Hebei Key Laboratory of Soil Ecology, Key Laboratory for Agricultural Water Resource, Center for Agricultural Resources Research, Institute of Genetics and Developmental Biology, Chinese Academy of Sciences, Shijiazhuang 050021, China.
University of Chinese Academy of Sciences, Beijing 100049, China.
Genes (Basel). 2019 Dec 20;11(1):7. doi: 10.3390/genes11010007.
Functional (meta) genomics allows the high-throughput identification of functional genes in a premise-free way. However, it is still difficult to perform Sanger sequencing for high GC DNA templates, which hinders the functional genomic exploration of a high GC genomic library. Here, we developed a procedure to resolve this problem by coupling the Sanger and PacBio sequencing strategies. Identification of cadmium (Cd) resistance genes from a small-insert high GC genomic library was performed to test the procedure. The library was generated from a high GC (75.35%) bacterial genome. Nineteen clones that conferred Cd resistance to subject to Sanger sequencing directly. The positive clones were in parallel subject to in vivo amplification in host cells, from which recombinant plasmids were extracted and linearized by selected restriction endonucleases. PacBio sequencing was performed to obtain the full-length sequences. As the identities, partial sequences from Sanger sequencing were aligned to the full-length sequences from PacBio sequencing, which led to the identification of seven unique full-length sequences. The unique sequences were further aligned to the full genome sequence of the source strain. Functional screening showed that the identified positive clones were all able to improve Cd resistance of the host cells. The functional genomic procedure developed here couples the Sanger and PacBio sequencing methods and overcomes the difficulties in PCR approaches for high GC DNA. The procedure can be a promising option for the high-throughput sequencing of functional genomic libraries, and realize a cost-effective and time-efficient identification of the positive clones, particularly for high GC genetic materials.

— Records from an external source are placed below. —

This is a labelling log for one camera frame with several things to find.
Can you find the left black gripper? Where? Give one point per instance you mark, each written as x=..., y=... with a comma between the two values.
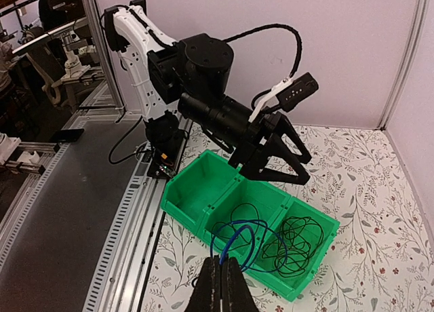
x=263, y=154

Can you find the right aluminium frame post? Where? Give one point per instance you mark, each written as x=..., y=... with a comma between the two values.
x=405, y=65

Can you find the front aluminium rail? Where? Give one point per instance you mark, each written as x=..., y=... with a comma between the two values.
x=67, y=234

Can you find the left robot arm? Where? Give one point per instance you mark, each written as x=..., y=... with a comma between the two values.
x=187, y=78

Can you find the background lab furniture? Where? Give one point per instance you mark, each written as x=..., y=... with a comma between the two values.
x=43, y=80

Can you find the green three-compartment bin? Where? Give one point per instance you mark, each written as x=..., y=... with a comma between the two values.
x=276, y=238

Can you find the left aluminium frame post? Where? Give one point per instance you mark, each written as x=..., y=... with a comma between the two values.
x=93, y=17

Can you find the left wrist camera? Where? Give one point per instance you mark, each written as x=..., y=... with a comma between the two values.
x=283, y=96

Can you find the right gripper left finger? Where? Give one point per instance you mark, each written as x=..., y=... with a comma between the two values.
x=206, y=293

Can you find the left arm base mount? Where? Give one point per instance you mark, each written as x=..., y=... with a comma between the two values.
x=160, y=166

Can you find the aluminium frame post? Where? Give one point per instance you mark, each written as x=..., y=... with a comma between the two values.
x=405, y=65
x=93, y=17

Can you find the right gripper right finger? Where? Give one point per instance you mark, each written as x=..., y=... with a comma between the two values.
x=236, y=294

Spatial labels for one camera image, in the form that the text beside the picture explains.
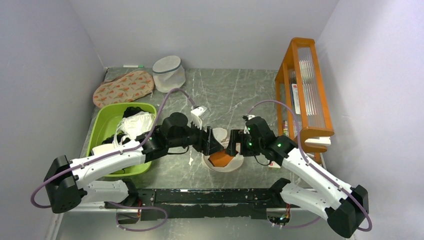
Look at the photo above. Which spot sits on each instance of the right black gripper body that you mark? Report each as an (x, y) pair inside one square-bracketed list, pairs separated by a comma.
[(248, 147)]

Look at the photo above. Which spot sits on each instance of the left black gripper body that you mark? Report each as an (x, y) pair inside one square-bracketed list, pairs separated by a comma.
[(194, 135)]

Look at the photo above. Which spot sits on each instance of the beige mesh laundry bag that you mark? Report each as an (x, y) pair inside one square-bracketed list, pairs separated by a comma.
[(223, 136)]

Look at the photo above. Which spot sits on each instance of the orange bra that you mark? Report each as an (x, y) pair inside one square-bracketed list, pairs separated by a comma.
[(220, 159)]

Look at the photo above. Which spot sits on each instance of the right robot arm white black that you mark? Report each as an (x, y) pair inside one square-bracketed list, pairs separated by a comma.
[(343, 206)]

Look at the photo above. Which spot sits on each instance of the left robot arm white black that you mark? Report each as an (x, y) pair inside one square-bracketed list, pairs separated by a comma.
[(72, 182)]

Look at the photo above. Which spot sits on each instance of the white mesh laundry bag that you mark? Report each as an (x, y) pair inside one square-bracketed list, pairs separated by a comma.
[(168, 73)]

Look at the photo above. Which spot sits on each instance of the small white red box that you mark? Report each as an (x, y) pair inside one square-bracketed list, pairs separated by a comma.
[(274, 165)]

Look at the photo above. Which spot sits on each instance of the orange wooden rack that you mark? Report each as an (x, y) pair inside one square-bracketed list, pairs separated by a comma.
[(299, 85)]

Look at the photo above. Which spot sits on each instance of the white bras in basin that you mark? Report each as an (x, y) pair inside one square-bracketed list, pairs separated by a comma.
[(134, 122)]

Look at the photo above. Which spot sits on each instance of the floral patterned fabric pad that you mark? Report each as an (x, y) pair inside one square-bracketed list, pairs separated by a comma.
[(125, 88)]

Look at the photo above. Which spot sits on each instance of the green plastic basin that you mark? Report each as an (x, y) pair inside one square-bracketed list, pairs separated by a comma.
[(105, 125)]

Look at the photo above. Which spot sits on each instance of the green white marker pen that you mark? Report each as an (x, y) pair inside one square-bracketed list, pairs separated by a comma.
[(133, 66)]

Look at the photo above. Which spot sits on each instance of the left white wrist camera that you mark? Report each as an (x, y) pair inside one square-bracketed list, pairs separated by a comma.
[(197, 116)]

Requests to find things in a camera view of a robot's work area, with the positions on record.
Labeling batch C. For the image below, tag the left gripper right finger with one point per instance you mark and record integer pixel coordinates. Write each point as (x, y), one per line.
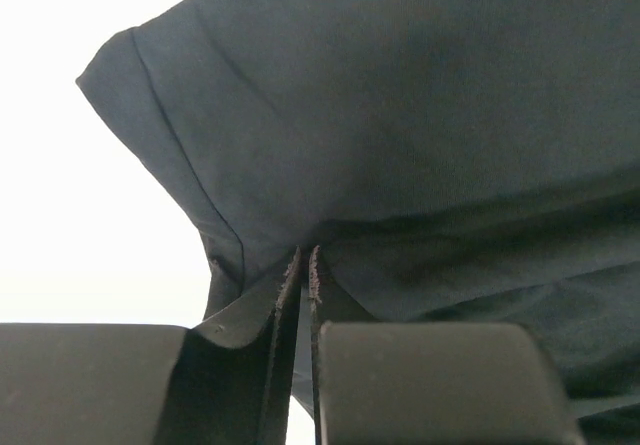
(428, 383)

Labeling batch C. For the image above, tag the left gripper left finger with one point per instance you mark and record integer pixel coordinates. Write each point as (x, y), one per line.
(225, 381)

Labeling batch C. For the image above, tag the black tank top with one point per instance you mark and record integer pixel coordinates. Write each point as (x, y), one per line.
(439, 160)

功能(元)基因组学允许在无前提的情况下高通量鉴定功能基因。然而,对于高 GC DNA 模板,仍然难以进行 Sanger 测序,这阻碍了高 GC 基因组文库的功能基因组探索。在这里,我们开发了一种通过结合 Sanger 和 PacBio 测序策略来解决此问题的程序。从一个小插入高 GC 基因组文库中鉴定镉(Cd)抗性基因来测试该程序。该文库由高 GC(75.35%)细菌基因组产生。直接对 19 个赋予 Cd 抗性的克隆进行 Sanger 测序。阳性克隆并行在宿主细胞中进行体内扩增,从这些细胞中提取重组质粒并通过选定的限制性内切酶线性化。进行 PacBio 测序以获得全长序列。由于身份,来自 Sanger 测序的部分序列与来自 PacBio 测序的全长序列对齐,从而鉴定了七个独特的全长序列。进一步将独特序列与来源菌株的全基因组序列对齐。功能筛选表明,鉴定的阳性克隆均能提高宿主细胞的 Cd 抗性。这里开发的功能基因组程序结合了 Sanger 和 PacBio 测序方法,克服了高 GC DNA 中 PCR 方法的困难。该程序可为功能基因组文库的高通量测序提供一种有前途的选择,并实现阳性克隆的经济高效和高效鉴定,特别是对于高 GC 遗传材料。